Instructions for the task: Beneath this line is the data. Output exactly the lines from the line with "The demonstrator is" to the line with "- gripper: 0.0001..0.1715", both ends included, and nothing more.

Data:
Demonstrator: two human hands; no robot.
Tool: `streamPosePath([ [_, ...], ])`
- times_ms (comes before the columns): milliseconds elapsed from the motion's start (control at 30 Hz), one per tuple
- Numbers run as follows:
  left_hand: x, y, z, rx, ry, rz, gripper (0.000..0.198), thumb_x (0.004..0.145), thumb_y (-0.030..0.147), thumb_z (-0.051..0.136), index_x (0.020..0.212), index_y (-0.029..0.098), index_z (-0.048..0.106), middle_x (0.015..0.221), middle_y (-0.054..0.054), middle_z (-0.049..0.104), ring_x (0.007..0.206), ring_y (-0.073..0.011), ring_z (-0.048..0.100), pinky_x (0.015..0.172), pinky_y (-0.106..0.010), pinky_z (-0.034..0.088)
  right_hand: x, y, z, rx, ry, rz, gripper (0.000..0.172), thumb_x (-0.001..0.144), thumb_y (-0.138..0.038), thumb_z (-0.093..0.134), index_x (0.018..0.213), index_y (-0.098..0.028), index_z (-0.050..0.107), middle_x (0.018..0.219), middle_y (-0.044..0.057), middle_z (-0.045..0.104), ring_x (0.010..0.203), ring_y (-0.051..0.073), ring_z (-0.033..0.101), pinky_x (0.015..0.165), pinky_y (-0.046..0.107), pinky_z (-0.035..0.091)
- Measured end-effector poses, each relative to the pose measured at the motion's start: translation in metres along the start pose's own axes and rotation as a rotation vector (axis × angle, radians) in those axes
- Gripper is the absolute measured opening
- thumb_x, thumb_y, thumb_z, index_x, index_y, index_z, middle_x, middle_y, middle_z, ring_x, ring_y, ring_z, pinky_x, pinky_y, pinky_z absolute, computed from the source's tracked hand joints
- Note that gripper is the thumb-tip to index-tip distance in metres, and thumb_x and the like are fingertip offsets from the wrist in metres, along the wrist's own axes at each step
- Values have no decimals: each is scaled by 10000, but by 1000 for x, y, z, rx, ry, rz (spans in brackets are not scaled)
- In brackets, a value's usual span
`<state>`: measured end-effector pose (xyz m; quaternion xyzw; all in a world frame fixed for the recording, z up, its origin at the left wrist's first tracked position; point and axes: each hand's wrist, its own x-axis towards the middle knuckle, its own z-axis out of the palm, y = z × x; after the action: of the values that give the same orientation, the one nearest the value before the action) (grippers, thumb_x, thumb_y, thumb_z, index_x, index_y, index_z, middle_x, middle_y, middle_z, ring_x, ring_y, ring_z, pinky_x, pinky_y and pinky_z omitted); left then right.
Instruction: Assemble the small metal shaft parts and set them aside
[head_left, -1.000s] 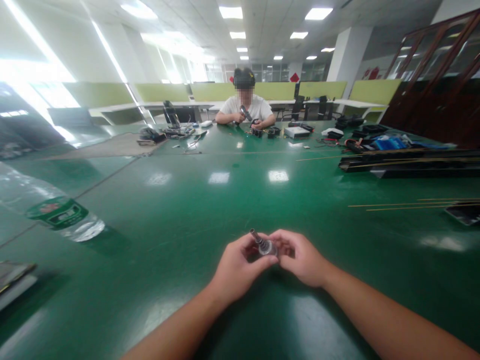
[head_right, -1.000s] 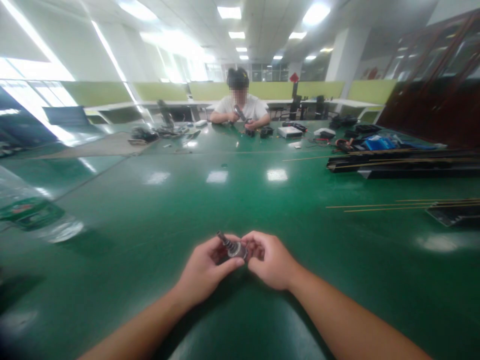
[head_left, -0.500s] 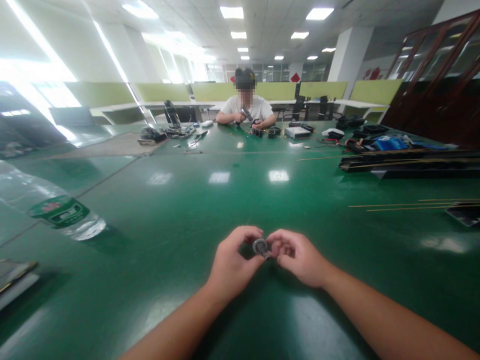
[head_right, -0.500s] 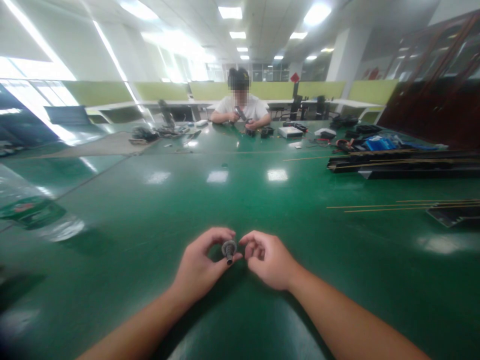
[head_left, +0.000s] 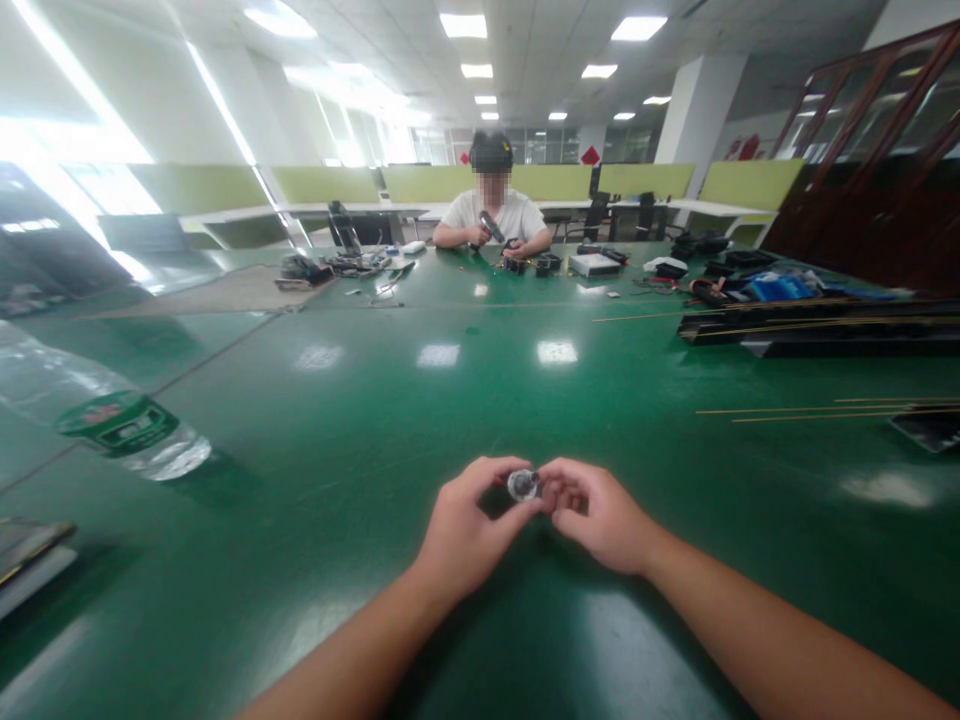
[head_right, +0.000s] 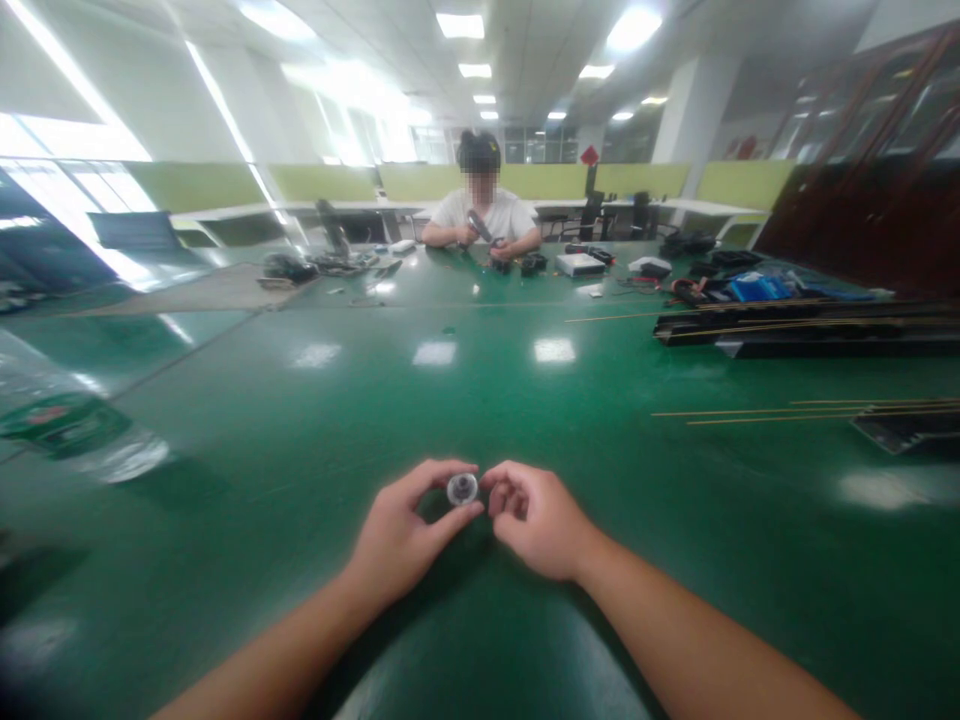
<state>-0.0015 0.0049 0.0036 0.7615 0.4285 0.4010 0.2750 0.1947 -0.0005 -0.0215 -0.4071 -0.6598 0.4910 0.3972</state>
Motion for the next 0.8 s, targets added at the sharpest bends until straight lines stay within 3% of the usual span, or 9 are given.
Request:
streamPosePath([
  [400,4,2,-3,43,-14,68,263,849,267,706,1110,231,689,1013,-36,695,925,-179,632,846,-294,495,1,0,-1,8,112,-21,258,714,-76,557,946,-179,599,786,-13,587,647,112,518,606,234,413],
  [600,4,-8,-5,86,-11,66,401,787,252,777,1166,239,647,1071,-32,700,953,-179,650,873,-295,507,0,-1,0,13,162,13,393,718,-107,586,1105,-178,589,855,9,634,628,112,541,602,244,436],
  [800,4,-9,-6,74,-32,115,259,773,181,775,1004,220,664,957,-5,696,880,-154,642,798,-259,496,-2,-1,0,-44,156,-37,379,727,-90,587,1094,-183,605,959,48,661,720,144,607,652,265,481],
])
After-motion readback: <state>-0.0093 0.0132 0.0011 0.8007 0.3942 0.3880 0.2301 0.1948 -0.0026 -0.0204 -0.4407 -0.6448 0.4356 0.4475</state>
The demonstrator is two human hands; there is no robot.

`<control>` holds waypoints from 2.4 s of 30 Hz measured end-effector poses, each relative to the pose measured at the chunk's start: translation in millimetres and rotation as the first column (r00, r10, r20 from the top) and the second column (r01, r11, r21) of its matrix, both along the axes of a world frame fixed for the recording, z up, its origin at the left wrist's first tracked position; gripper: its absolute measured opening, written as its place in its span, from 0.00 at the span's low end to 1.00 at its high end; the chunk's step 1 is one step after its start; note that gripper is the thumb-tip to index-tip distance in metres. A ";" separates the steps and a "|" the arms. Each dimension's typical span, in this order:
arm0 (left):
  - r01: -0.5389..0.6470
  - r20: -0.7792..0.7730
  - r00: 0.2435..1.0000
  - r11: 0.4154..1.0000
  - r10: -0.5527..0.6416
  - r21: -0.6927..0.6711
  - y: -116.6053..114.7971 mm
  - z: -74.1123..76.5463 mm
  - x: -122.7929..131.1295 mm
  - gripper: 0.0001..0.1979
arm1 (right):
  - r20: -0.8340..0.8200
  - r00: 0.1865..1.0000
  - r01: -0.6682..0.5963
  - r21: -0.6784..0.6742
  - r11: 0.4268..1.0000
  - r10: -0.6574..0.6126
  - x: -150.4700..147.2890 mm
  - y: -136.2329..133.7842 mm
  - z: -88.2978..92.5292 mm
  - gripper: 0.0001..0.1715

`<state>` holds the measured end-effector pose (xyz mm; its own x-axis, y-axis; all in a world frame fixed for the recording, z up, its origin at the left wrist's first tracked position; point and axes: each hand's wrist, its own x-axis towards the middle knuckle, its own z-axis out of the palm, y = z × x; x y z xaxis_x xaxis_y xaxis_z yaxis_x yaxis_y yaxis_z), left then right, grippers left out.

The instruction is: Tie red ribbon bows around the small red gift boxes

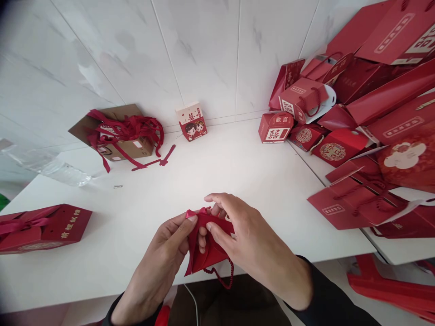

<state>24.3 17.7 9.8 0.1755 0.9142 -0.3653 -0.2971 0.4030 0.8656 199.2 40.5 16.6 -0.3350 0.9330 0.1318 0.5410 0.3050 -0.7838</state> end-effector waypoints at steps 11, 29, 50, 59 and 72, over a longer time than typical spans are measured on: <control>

Task result:
The demonstrator is two human hands; there is no robot.

`<control>` holds waypoints from 2.4 s of 30 Hz measured end-effector poses, each relative to the pose measured at the chunk's start: translation in millimetres and rotation as the first column (r00, r10, r20 from the top) and the second column (r01, r11, r21) of its matrix, both along the axes of a world frame fixed for the recording, z up, its origin at the left wrist's first tracked position; gripper: its absolute measured opening, written as its place in its span, from 0.00 at the span's low end to 1.00 at its high end; the chunk's step 1 is one step after its start; note that gripper is the thumb-tip to index-tip distance in metres. A ";" separates the steps and a "|" the arms. Each dimension's typical span, in this order:
arm0 (left):
  - r01: -0.5389..0.6470
  - r20: -0.7792..0.7730
  - r00: 0.2435..1.0000
  - r11: 0.4154..1.0000
  - r10: -0.5527..0.6416
  - r21: -0.6927..0.6711
  - y: -116.6053..114.7971 mm
  - z: -74.1123..76.5463 mm
  - x: -122.7929..131.1295 mm
  - gripper: 0.0001..0.1979
arm1 (right):
  - r20: -0.8340..0.8200
  - r00: 0.1865..1.0000
  - r01: -0.6682..0.5963
  - r21: -0.6784..0.6742
  - r11: 0.4268..1.0000
  - r10: -0.6574..0.6126
  - x: -150.4700..147.2890 mm
  - y: -136.2329..133.7842 mm
  - z: -88.2978..92.5292 mm
  - gripper: 0.0001..0.1715

No further work remains on the exercise.